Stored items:
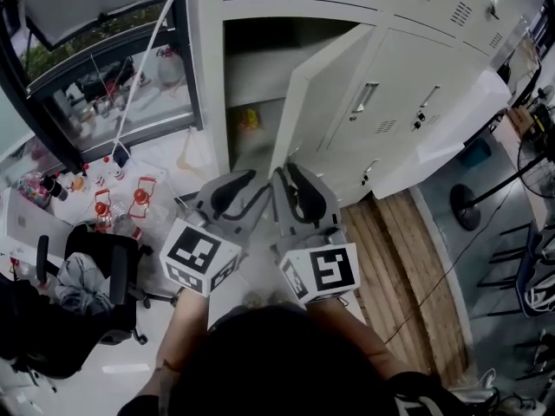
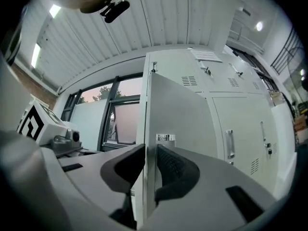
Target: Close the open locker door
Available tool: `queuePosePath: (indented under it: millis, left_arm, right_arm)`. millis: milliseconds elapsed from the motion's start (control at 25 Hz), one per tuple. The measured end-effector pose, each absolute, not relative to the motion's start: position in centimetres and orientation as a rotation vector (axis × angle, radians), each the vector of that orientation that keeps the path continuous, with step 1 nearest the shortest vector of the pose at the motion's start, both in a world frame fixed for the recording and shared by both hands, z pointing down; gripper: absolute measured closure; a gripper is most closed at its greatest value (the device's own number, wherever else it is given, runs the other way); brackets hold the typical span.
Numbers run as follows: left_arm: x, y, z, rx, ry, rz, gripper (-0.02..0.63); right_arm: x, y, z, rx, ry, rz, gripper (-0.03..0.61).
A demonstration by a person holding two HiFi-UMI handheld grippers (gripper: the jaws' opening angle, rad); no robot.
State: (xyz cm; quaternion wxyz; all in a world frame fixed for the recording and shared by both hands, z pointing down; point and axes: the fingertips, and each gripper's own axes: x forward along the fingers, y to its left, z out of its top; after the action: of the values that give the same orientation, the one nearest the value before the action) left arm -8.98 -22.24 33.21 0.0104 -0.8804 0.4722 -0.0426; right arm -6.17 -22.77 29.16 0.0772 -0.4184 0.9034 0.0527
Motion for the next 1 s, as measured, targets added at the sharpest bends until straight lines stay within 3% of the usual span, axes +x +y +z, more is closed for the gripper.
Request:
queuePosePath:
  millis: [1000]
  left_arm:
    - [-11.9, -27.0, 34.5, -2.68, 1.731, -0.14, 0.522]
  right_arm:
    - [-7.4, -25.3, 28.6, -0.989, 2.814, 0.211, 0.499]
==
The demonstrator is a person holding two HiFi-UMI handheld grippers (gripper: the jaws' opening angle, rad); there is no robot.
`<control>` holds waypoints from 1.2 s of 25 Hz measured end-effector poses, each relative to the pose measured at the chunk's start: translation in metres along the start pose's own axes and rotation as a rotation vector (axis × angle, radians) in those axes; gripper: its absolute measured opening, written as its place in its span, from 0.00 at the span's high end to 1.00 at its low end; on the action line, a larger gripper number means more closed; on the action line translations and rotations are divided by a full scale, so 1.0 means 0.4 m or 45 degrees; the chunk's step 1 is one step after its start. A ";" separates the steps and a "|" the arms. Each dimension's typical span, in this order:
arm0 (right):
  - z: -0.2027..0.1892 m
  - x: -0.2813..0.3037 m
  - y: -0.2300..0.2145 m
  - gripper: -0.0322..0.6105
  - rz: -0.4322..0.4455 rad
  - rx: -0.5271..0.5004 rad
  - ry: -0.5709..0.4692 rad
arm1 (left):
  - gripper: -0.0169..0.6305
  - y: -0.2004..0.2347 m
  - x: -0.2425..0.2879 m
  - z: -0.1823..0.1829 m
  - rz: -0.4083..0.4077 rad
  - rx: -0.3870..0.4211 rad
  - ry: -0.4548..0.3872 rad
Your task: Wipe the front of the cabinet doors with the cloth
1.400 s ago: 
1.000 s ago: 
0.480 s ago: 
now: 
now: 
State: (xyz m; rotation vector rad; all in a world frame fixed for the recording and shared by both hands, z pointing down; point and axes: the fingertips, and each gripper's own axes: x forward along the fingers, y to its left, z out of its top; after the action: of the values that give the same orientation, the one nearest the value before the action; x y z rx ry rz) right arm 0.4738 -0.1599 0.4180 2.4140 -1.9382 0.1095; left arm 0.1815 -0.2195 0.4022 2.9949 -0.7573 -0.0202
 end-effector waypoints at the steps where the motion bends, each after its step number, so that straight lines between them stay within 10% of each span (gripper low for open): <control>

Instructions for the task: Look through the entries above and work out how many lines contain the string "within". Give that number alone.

Written solution: 2